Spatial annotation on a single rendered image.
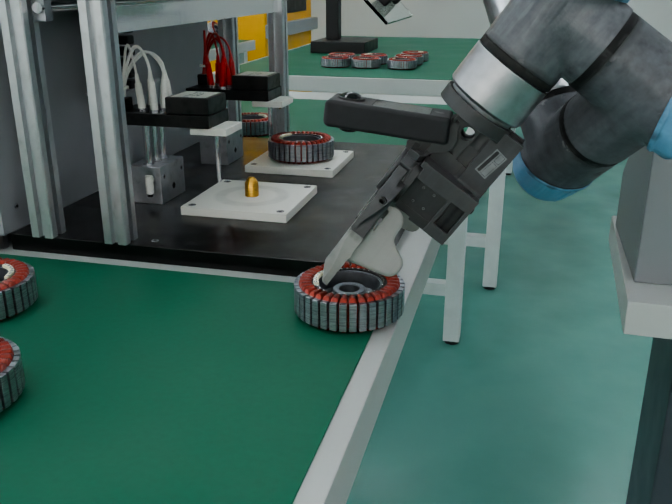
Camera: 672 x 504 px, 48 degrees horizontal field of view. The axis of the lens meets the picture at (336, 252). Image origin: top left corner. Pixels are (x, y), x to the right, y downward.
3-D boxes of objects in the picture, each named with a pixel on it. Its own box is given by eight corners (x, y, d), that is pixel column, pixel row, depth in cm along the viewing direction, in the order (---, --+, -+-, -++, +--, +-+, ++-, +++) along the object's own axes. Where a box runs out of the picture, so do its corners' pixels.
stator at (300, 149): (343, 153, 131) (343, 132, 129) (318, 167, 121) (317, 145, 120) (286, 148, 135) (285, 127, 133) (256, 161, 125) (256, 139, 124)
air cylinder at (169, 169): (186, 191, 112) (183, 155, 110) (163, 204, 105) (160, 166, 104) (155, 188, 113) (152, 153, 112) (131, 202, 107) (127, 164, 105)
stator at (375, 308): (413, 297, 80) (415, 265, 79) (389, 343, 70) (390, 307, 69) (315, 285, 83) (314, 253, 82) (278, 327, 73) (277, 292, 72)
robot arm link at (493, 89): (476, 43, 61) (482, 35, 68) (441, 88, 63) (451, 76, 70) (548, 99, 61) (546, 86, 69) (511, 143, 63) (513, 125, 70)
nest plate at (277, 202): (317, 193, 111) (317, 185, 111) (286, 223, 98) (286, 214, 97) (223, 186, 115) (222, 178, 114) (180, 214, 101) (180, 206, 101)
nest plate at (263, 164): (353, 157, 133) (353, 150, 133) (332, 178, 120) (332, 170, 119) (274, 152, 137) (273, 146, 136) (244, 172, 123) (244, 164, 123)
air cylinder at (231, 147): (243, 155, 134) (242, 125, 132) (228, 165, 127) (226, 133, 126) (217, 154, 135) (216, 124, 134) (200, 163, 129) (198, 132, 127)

:::

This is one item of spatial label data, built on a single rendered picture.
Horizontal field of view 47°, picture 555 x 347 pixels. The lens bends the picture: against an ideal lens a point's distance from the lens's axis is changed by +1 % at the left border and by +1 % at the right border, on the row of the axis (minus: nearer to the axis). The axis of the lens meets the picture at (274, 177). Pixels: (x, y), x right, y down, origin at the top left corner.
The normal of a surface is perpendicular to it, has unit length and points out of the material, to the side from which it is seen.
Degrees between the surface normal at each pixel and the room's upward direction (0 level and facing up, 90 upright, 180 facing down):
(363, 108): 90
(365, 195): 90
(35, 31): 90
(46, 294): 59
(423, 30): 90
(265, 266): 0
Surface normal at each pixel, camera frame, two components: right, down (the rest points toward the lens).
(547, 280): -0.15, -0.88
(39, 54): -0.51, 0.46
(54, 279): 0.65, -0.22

:::

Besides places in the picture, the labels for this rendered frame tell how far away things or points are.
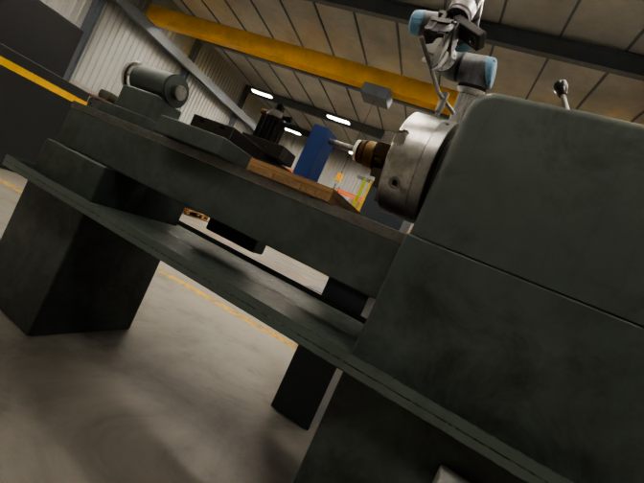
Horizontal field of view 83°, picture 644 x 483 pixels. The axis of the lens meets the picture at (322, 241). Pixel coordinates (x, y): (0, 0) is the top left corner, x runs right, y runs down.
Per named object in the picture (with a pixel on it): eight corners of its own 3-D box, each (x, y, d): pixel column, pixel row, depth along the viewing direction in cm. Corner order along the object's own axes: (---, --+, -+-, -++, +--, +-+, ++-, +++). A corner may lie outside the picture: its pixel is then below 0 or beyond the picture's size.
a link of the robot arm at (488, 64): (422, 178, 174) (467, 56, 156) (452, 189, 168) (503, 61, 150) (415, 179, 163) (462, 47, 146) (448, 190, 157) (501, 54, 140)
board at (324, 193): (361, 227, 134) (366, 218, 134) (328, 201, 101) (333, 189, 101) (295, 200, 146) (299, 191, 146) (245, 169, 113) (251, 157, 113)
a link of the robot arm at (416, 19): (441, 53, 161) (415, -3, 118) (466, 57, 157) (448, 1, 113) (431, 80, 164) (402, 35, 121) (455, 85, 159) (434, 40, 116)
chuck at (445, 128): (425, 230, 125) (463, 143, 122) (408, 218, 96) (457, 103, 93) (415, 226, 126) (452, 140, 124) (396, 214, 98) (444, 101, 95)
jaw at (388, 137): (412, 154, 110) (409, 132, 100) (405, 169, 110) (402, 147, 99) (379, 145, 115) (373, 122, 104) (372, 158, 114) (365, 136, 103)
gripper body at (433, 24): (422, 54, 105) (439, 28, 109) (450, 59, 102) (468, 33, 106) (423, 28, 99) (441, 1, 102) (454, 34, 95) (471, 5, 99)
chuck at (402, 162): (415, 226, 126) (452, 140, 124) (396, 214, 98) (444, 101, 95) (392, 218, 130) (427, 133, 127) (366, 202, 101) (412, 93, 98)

:::

TASK REQUIREMENTS: Take exactly the lines from the one containing "(363, 108): 90" through the one containing "(54, 279): 0.65, -0.22" in the data above, and output them with nothing added.

SOLUTION TO THE EXERCISE:
(363, 108): 90
(365, 195): 90
(35, 31): 90
(46, 294): 59
(423, 30): 90
(265, 266): 0
Surface normal at each pixel, camera frame, two components: right, down (the rest points toward the lens).
(547, 280): -0.15, -0.88
(39, 54): -0.51, 0.46
(54, 279): 0.65, -0.22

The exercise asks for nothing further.